Mr Preston sobbed again when he was asked if Ms Fan had any relatives in New Zealand, saying she had no one.

"She reckons she's strong, but she's not", he said.

"She thinks she's so independent, but she's just a pussycat. She should never have been alone."

Mr Preston said he'd separated from Ms Fan and brought their children back to New Zealand, but when he found out her uncle had put a contract out on her life, because she'd lost him money in a ponzi scheme, he felt sorry for her and asked her to come and join him and the children.

Mei Fan.

Mei Fan Photo: NZ POLICE

As the interview went on, Mr Preston calmed down, telling the interviewing officers he and Ms Fan had lived as husband and wife with their two children, until she moved out in October 2012.

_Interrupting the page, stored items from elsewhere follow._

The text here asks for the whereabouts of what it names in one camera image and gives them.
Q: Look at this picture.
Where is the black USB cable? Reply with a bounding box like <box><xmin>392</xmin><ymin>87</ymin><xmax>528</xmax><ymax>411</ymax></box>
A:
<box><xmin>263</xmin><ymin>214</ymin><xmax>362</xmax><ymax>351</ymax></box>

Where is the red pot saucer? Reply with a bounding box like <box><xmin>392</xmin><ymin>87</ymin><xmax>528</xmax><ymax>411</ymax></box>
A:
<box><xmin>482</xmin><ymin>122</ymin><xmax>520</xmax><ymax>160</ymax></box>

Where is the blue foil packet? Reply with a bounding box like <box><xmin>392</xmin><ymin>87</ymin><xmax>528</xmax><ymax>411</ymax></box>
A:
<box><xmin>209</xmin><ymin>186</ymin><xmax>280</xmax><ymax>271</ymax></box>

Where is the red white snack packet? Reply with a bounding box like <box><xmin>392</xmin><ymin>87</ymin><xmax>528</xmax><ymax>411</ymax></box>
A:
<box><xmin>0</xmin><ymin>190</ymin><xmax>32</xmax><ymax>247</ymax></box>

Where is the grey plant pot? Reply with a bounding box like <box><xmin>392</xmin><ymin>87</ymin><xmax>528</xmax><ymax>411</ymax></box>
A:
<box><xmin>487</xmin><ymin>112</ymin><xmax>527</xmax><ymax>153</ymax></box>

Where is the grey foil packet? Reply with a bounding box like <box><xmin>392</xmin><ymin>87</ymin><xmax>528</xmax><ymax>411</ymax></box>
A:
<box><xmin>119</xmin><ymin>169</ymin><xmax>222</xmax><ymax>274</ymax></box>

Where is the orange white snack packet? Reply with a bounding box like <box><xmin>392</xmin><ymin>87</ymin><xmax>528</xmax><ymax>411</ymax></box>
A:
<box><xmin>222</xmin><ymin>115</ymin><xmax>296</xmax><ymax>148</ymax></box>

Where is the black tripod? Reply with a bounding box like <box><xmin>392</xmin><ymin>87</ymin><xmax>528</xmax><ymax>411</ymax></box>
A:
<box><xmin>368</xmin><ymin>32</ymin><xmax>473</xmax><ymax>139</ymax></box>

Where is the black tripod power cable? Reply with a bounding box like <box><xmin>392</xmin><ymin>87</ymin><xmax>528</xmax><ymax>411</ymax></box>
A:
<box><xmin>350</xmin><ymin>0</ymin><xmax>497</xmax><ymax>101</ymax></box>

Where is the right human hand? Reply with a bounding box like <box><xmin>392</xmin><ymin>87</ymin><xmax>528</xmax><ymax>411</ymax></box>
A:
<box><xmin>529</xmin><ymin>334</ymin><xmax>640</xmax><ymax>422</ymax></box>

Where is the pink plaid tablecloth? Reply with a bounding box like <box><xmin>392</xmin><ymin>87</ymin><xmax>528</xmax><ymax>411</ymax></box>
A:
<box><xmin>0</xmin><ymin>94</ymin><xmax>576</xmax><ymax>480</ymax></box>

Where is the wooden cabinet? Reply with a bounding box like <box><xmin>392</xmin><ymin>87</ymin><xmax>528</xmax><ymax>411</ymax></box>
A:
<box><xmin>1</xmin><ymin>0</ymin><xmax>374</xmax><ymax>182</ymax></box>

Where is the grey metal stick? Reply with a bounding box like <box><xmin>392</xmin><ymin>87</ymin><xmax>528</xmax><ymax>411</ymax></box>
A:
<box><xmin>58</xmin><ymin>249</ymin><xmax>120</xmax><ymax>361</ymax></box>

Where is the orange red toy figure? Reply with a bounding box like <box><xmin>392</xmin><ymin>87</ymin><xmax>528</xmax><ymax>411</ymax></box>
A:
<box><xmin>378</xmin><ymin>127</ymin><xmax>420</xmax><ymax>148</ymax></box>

In the middle of 2013, he had begun going to her house again until she went all crazy and started making death threats to him, he said.

Mr Preston said they had been sleeping together and he asked Ms Fan if she had told her boyfriend about that - the boyfriend was a Finnish man, whom she had met in China in 2011.

He also claimed she had been sleeping with another man, three weeks after her boyfriend had returned to his home in Vietnam.

Mr Preston also said he thought she'd been having an affair with a father of their childrens' schoolfriends.

Ms Fan was manipulative and played one guy off against another all the time, he said.

Earlier on Thursday, an old friend of Mr Preston's gave evidence.

Graham Bullman said the accused was "obsessed" about getting Ms Fan out of New Zealand.

He often met up with Mr Preston during 2013 and the conversation would invariably turn towards the problems his friend was having with his ex-wife, he said.

He said Mr Preston was convinced Mei Fan was in New Zealand illegally and said she had at least two different surnames and possibly two different dates of birth and he'd given that information to the authorities with a view to having her deported.

Mr Bullman described the relationship between Mr Preston and Ms Fan as toxic.